Para contar a história da diocese estará patente uma exposição, na pousada de São Francisco, desde 1 de março a 9 de maio, que será objeto de visita dos seis arciprestados de Beja.

A par da exposição, estão previstas conferências com convidados que falarão da história mas também do futuro da diocese, a última a cargo do Arcebispo de Évora, D. Senra Coelho, sobre «Como olhar hoje e que lição tirar dos fatores e circunstâncias culturais, sociais, políticas e religiosas explicativas da descristianização do Alentejo no passado?»

Reconhece D. João Marcos a raiz católica de muitos diocesanos mas, afirma, “a semente não germinou”.

“A maioria das pessoas reconhece-se católica e foi batizada, apesar de essa semente não ter germinado. Esse é o problema deste Portugal que temos hoje, dos católicos portugueses que somos e desta diocese”, lamenta.

O bispo titular desde 2016 acredita que conhecer a história da diocese irá ajudar os cristãos a um relacionamento e prática mais assídua, contando para isso com a publicação, “em setembro”, de um livro da autoria do padre Luís Taborda, pároco de Castro Verde, e o cónego António Aparício.

O próximo ano vai ainda ser marcado pela oração.

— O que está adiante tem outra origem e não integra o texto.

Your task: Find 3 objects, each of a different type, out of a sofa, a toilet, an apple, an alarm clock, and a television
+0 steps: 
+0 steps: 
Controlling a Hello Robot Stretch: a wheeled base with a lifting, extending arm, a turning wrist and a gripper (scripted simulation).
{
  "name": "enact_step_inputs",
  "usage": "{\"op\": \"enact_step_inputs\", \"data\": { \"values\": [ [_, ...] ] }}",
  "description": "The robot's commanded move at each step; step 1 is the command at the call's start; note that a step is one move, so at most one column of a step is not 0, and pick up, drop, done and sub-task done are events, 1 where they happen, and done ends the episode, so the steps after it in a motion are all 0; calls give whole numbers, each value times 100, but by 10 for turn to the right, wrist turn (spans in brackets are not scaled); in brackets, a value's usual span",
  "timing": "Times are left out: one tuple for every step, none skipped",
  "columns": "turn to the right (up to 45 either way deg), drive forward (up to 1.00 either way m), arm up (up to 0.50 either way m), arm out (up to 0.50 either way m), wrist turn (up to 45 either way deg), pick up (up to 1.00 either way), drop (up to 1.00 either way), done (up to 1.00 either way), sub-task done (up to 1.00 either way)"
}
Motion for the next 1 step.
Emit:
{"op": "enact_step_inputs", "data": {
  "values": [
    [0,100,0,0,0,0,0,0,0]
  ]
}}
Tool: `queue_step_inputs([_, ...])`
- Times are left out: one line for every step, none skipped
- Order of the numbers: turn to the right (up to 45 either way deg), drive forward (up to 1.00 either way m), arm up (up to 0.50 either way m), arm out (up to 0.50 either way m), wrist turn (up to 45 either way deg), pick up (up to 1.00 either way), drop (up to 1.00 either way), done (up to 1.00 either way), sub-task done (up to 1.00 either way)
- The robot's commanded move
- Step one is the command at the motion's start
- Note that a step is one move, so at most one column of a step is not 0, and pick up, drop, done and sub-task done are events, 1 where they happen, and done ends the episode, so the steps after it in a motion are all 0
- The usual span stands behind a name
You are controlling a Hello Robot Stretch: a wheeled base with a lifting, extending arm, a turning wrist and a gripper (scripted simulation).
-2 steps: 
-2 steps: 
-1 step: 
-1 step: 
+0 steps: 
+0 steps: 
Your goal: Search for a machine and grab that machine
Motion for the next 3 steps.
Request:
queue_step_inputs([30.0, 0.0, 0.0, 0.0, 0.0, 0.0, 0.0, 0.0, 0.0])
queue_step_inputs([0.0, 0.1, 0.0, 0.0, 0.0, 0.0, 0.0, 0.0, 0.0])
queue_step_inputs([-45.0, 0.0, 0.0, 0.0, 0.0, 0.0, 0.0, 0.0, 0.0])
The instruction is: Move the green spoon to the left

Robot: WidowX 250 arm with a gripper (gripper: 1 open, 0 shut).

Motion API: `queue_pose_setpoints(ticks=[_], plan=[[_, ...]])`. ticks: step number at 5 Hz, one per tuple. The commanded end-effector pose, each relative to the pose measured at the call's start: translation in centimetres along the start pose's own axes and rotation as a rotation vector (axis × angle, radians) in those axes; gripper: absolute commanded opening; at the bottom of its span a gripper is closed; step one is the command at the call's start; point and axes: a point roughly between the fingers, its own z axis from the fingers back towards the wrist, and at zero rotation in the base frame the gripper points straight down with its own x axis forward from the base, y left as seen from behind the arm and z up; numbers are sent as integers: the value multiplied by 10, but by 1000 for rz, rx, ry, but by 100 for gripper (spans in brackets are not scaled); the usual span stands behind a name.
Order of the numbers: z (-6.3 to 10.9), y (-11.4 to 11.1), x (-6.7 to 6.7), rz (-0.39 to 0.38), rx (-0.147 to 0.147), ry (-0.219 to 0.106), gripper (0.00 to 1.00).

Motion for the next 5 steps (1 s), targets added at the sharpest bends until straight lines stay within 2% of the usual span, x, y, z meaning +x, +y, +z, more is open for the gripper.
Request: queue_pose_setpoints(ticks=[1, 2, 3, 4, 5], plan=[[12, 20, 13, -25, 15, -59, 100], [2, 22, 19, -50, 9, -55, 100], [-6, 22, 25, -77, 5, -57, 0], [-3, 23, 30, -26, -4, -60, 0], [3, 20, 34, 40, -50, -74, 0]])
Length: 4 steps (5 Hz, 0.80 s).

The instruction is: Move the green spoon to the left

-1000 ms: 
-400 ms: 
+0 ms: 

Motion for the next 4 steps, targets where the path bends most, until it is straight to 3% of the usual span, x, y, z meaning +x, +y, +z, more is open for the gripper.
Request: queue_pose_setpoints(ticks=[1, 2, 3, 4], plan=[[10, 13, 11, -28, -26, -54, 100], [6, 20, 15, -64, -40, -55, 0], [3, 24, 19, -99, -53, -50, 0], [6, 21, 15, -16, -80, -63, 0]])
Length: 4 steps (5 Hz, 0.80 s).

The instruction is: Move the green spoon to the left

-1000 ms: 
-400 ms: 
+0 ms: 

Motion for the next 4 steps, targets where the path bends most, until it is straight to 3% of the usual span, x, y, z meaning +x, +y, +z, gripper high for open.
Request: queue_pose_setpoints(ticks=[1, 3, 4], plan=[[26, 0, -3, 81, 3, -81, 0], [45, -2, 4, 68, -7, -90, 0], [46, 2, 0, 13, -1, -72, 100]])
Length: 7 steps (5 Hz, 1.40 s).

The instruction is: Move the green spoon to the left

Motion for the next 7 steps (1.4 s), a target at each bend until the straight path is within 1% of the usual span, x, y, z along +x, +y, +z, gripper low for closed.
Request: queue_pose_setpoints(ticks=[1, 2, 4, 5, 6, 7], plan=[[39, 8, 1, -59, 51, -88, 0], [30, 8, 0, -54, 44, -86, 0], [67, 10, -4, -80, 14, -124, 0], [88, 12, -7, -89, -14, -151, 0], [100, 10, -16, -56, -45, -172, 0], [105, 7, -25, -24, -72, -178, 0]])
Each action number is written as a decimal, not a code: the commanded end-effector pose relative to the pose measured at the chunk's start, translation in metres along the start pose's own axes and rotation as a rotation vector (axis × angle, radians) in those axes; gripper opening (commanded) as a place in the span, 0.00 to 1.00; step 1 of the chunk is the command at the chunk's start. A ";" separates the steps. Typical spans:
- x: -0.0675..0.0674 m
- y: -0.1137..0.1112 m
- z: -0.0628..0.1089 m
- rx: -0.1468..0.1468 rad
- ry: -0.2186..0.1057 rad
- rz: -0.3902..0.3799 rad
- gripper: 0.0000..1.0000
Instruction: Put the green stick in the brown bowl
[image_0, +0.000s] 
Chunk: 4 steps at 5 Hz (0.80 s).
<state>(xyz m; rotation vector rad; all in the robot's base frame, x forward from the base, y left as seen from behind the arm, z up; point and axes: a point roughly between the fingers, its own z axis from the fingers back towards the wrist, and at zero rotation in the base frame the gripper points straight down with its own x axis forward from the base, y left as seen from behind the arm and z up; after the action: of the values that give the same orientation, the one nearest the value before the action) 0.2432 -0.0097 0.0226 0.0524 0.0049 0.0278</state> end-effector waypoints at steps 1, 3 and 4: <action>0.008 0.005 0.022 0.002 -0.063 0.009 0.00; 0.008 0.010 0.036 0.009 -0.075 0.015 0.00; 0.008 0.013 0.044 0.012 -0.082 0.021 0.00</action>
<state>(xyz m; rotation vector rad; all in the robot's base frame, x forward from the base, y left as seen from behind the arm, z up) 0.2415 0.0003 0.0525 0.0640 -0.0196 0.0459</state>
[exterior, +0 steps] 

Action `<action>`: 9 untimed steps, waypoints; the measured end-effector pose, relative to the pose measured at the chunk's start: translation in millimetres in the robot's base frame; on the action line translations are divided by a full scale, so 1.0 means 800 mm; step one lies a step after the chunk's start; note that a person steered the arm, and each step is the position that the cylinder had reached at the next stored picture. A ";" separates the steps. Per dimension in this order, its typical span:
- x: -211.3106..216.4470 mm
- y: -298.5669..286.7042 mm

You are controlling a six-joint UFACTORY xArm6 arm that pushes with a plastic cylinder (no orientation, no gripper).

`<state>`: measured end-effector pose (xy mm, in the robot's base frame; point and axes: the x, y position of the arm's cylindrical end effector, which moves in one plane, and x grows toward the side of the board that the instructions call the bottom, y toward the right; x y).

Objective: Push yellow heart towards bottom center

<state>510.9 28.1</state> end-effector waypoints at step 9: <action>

“A diocese é convidada a praticar a oração: nas laudes, vésperas, antes das refeições, orações em família. Vemos que o ir à missa é o único momento de oração dos que praticam e é muito pouco”, lamento o responsável.

Numa carta dirigida aos diocesanos, D. João Marcos aponta a diocese como um terreno a ser “semeado”.

“A diocese é hoje um grande terreno que precisa de ser lavrado e semeado para produzir uma seara nova. Estas festas dos 250 anos da restauração da diocese deverão marcar o início desse tempo novo”, afirma.